Exercise brief >> Without the pictures, output all of the data exactly.
....................
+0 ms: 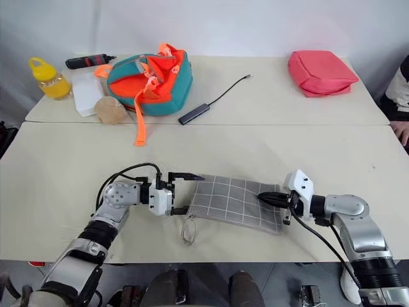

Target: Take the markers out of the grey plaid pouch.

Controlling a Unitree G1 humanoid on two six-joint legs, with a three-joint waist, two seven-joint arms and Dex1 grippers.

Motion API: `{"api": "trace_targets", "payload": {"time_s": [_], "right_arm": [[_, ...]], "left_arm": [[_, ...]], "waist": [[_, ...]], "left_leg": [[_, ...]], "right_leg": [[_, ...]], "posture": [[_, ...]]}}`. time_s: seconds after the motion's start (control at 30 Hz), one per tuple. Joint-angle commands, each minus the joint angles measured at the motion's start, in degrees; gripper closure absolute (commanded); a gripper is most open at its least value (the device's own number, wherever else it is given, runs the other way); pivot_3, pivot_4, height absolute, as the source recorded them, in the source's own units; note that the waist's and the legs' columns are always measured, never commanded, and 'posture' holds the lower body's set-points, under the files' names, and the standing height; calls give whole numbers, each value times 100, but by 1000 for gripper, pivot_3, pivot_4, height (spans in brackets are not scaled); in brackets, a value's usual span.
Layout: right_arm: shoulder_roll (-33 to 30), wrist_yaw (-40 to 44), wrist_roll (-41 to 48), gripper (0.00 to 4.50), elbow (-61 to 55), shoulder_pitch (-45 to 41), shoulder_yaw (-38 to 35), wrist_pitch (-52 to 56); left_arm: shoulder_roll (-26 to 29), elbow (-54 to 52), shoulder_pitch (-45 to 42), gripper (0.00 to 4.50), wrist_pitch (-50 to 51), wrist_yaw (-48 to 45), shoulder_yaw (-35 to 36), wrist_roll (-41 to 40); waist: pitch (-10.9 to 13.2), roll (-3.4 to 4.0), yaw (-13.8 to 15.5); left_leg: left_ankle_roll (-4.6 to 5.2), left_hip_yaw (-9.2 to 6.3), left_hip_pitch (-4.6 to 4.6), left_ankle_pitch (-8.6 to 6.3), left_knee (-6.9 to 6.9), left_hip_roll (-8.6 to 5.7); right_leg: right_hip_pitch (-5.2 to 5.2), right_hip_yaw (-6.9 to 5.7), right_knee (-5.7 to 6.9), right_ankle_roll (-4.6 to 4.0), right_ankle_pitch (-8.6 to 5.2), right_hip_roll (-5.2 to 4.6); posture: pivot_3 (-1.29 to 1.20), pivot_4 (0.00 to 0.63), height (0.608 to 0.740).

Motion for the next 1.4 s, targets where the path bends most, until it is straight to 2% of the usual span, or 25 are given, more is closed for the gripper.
{"api": "trace_targets", "payload": {"time_s": [0.03, 0.23, 0.27, 0.3, 0.37, 0.57, 0.73, 0.83, 0.97, 1.03, 1.1, 1.2, 1.27, 1.33, 1.4], "right_arm": [[35, -67, -32, 4500, -104, 50, -23, -74], [84, -147, -65, 4500, -63, -40, -17, -175], [126, -219, -88, 4500, -40, -110, -29, -227], [187, -294, -101, 4500, 2, -207, -45, -284], [304, -422, -98, 4500, 37, -365, -82, -294], [794, -981, -282, 4500, 100, -949, -41, -563], [1125, -1182, -152, 4500, -27, -1399, -30, -414], [1403, -1285, 422, 3894, -310, -1657, -150, 165], [1603, -1337, 1170, 2484, -1207, -1583, 47, 1195], [1572, -1310, 1650, 1712, -1804, -1334, 281, 1933], [1503, -1395, 1712, 1049, -2151, -1140, 578, 2392], [1582, -1759, 1292, 1049, -2203, -929, 1065, 2612], [1867, -2286, 1150, 1049, -1989, -938, 1141, 2836], [2136, -2610, 1117, 1049, -1877, -971, 1087, 2906], [2501, -2891, 1456, 1049, -1816, -1052, 795, 3148]], "left_arm": [[-37, -145, 63, 1742, 39, -105, -113, -212], [-2, -435, 136, 3714, 288, -236, -59, -526], [43, -481, 155, 3714, 251, -190, -21, -503], [105, -560, 200, 4109, 281, -125, 53, -518], [222, -710, 297, 4480, 281, 68, 210, -487], [537, -1116, 552, 4480, 406, 974, 733, -155], [631, -1207, 648, 4480, 552, 1959, 1010, 539], [460, -1403, 694, 4500, 954, 2765, 1075, 1131], [253, -1724, 860, 4500, 1558, 3616, 1000, 1882], [143, -1785, 894, 4500, 1722, 3755, 873, 2005], [43, -1836, 883, 4500, 1833, 3860, 762, 2097], [-32, -1950, 870, 4500, 1908, 3931, 600, 2157], [-23, -2023, 885, 4500, 1962, 3927, 546, 2130], [5, -2068, 904, 4500, 1977, 3921, 516, 2118], [46, -2093, 925, 4500, 1979, 3931, 492, 2117]], "waist": [[0, 0, 1], [0, 0, -2], [0, 0, -5], [0, 0, -16], [0, 0, -52], [1, -1, -65], [0, -1, -50], [0, -1, -42], [0, -1, -22], [-1, -2, -4], [-1, -2, 4], [-3, -5, 13], [-4, -7, 10], [-6, -10, 8], [-6, -11, 4]], "left_leg": [[0, 0, 0, 0, 0, 0], [0, 1, 0, 0, 3, 1], [0, 1, 0, 0, 3, 1], [0, 1, 0, 0, 3, 1], [0, 7, 0, 0, 4, 7], [-2, 24, -10, 1, 6, 14], [-1, 30, -11, 0, 5, 16], [-1, 31, -12, 0, 4, 23], [-2, 35, -16, 0, 2, 32], [-3, 36, -16, -1, -4, 37], [-5, 35, -15, -2, -6, 40], [-3, 37, -16, -3, 0, 30], [-2, 46, -15, -4, 5, 15], [-2, 48, -14, -3, 7, 17], [-3, 52, -14, -3, 5, 18]], "right_leg": [[0, 0, 0, 0, 0, 0], [-1, 3, 2, 1, 0, 0], [-1, 3, 2, 0, 0, 0], [-1, 3, 3, 1, 0, 0], [-6, 9, 6, 0, 0, 4], [-43, 24, 33, 0, 0, 6], [-49, 26, 37, 0, 0, 4], [-53, 26, 42, 0, 0, 5], [-60, 29, 43, 0, 0, 5], [-64, 29, 45, 0, 0, 4], [-63, 29, 45, 0, 0, 6], [-60, 29, 42, 0, 0, 4], [-60, 32, 42, 0, 0, 0], [-61, 31, 44, 0, 0, 2], [-63, 32, 45, 0, 0, 4]], "posture": [[0, 150, 740], [0, 150, 740], [0, 150, 740], [0, 150, 740], [0, 150, 740], [0, 150, 740], [0, 150, 740], [0, 150, 740], [0, 150, 740], [0, 150, 740], [0, 150, 740], [0, 150, 740], [0, 150, 740], [0, 150, 740], [0, 150, 740]]}}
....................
Solution to this task >>
+0 ms: 

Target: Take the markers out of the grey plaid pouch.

Controlling a Unitree G1 humanoid on two six-joint legs, with a three-joint waist, two seven-joint arms and Dex1 grippers.

Motion API: `{"api": "trace_targets", "payload": {"time_s": [_], "right_arm": [[_, ...]], "left_arm": [[_, ...]], "waist": [[_, ...]], "left_leg": [[_, ...]], "right_leg": [[_, ...]], "posture": [[_, ...]]}}`. time_s: seconds after the motion's start (control at 30 Hz), one per tuple. Joint-angle commands, each minus the joint angles measured at the motion's start, in degrees; gripper closure absolute (commanded); a gripper is most open at its least value (the device's own number, wherever else it is given, runs the other way); pivot_3, pivot_4, height absolute, as the source recorded them, in the source's own units; note that the waist's and the legs' columns are always measured, never commanded, and 'posture' holds the lower body's set-points, under the files' names, and the standing height; calls give whole numbers, each value times 100, but by 1000 for gripper, pivot_3, pivot_4, height (spans in brackets are not scaled); in brackets, a value's usual span.
Layout: right_arm: shoulder_roll (-33 to 30), wrist_yaw (-40 to 44), wrist_roll (-41 to 48), gripper (0.00 to 4.50), elbow (-61 to 55), shoulder_pitch (-45 to 41), shoulder_yaw (-38 to 35), wrist_pitch (-52 to 56); left_arm: shoulder_roll (-26 to 29), elbow (-54 to 52), shoulder_pitch (-45 to 42), gripper (0.00 to 4.50), wrist_pitch (-50 to 51), wrist_yaw (-48 to 45), shoulder_yaw (-35 to 36), wrist_roll (-41 to 40); waist: pitch (-10.9 to 13.2), roll (-3.4 to 4.0), yaw (-13.8 to 15.5); left_leg: left_ankle_roll (-4.6 to 5.2), left_hip_yaw (-9.2 to 6.3), left_hip_pitch (-4.6 to 4.6), left_ankle_pitch (-8.6 to 6.3), left_knee (-6.9 to 6.9), left_hip_roll (-8.6 to 5.7); right_leg: right_hip_pitch (-5.2 to 5.2), right_hip_yaw (-6.9 to 5.7), right_knee (-5.7 to 6.9), right_ankle_roll (-4.6 to 4.0), right_ankle_pitch (-8.6 to 5.2), right_hip_roll (-5.2 to 4.6); posture: pivot_3 (-1.29 to 1.20), pivot_4 (0.00 to 0.63), height (0.608 to 0.740).

Motion for the next 1.4 s, targets where the path bends most, until it is straight to 2% of the usual span, or 25 are given, more is closed for the gripper.
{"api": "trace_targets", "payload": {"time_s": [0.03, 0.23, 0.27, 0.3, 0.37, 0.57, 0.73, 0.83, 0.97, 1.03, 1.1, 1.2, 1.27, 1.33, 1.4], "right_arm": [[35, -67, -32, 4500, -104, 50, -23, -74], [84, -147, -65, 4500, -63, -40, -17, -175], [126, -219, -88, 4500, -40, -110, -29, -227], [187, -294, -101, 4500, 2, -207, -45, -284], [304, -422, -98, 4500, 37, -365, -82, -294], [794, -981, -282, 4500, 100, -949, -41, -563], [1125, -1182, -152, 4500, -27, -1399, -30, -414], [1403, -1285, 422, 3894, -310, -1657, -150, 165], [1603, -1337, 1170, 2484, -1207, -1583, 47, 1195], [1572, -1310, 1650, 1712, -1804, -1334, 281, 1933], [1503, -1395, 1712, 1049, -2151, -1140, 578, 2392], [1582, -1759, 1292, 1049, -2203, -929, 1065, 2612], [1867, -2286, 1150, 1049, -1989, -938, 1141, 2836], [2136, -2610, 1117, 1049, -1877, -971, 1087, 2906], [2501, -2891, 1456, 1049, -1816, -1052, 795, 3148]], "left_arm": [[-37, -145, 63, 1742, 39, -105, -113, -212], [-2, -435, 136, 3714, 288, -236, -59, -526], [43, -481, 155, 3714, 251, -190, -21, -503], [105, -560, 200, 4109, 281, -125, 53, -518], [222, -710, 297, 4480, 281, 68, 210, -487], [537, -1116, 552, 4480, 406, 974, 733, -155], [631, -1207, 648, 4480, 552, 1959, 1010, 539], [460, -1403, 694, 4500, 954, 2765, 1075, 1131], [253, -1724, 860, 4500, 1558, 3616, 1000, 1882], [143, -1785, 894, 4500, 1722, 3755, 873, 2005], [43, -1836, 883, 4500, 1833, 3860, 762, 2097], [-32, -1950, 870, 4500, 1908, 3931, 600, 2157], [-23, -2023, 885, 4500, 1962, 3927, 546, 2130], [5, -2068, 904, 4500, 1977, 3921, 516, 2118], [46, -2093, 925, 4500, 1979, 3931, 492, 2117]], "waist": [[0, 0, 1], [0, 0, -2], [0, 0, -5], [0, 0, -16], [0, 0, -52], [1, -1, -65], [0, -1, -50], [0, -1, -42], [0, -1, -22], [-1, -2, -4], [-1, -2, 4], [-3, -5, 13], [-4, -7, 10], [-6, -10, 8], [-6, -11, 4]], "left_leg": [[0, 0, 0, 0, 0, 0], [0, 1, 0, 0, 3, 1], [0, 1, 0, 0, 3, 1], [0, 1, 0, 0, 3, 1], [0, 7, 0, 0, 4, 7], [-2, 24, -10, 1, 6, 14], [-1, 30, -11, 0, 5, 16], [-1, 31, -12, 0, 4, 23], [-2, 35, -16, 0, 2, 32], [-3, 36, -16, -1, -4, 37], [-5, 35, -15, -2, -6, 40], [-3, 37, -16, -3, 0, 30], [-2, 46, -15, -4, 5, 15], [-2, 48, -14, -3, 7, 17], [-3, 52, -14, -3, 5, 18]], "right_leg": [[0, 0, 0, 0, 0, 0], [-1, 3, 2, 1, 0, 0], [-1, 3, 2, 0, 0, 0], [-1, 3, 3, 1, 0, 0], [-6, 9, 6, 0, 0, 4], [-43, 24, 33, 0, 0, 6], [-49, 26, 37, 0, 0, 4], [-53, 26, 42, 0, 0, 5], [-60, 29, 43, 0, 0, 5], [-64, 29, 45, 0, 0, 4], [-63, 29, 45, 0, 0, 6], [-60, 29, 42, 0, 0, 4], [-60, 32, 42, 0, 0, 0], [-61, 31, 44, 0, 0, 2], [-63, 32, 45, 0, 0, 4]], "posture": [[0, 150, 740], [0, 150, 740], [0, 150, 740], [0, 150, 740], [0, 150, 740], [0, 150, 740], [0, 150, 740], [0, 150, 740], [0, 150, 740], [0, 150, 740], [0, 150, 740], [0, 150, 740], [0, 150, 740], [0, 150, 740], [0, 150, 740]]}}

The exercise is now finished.